PADAHAL, semua orang punya masalah dan tingkat sakit masing-masing. Mari kita bahas lebih dalam. Hampir semua bayi akan menangis histeris ketika disuntik, namun sedikit orang dewasa yang menangis saat disuntik? Bagi bayi, rasa sakit yang paling sakit seumur hidupnya adalah disuntik. Beda dengan orang dewasa yang mungkin sudah terbiasa, atau sudah merasakan sakit yang lebih daripada disuntik. Lalu bolehkah kita meremehkan rasa sakit bayi-bayi tersebut?
Mungkin bagi anak-anak sekolah hal yang paling susah dalam hidupnya adalah mengerjakan ujian matematika, bagi orang yang sudah bekerja, bekerja untuk mendapatkan gaji adalah hal yang meyulitkan. Lantas pantaskah mereka yang sudah bekerja meremehkan para siswa itu saat mengeluh padahal mereka belum pernah merasakan bekerja mencari uang? Ingat, mengeluh itu wajar, jadi jangan egois dan merasa diri paling susah, paling mengerti kehidupan sehingga bebas membully mereka yang berusia lebih muda.

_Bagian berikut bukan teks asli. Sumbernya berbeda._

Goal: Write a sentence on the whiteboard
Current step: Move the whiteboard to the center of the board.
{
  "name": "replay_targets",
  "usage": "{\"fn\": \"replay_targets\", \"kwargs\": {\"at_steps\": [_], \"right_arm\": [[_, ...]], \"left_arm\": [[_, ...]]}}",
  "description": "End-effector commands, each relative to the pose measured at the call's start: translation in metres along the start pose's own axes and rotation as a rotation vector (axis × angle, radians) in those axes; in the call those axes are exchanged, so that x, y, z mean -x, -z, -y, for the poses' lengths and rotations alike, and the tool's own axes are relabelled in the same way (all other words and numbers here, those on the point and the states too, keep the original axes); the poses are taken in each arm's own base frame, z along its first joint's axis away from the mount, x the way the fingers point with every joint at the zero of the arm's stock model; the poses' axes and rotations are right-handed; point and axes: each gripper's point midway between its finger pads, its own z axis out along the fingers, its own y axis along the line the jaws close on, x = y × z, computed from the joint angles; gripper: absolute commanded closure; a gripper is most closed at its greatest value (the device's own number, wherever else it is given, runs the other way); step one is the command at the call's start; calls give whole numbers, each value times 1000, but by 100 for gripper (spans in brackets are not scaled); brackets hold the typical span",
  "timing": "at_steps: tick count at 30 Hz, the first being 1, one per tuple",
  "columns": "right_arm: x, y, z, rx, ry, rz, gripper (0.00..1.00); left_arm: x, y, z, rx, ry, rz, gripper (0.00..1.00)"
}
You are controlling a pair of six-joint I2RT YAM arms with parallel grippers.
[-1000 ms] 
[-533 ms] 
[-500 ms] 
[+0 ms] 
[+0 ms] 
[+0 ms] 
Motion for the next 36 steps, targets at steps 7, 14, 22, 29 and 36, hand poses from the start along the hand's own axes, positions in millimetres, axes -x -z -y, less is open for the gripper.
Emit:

Pada dasarnya, prinsip dari hidup manusia adalah saling menghargai. Bukan hanya ingin dihormati dan dimaklumi. Saling menghargai tidak terpaku pada umur, dari manusia yang baru lahir, hingga manusia tertua dimuka bumi sekalipun berhak diperlakukan dengan hormat. Sekali lagi, tidak ada yang salah dengan menghormati orang tua, namun stop untuk “menyembah” atau menuntut untuk “disembah”, apalagi dengan tameng balas budi atau agama. Semua agamapun diajarkan untuk saling menghormati satu sama lain. Dan adanya tulisan ini bukan juga sebagai sebuah pemberontakan atau ajakan untuk durhaka. Manusia yang baik, adalah manusia yang bisa saling menghormati, mengasihi, dan saling mengerti.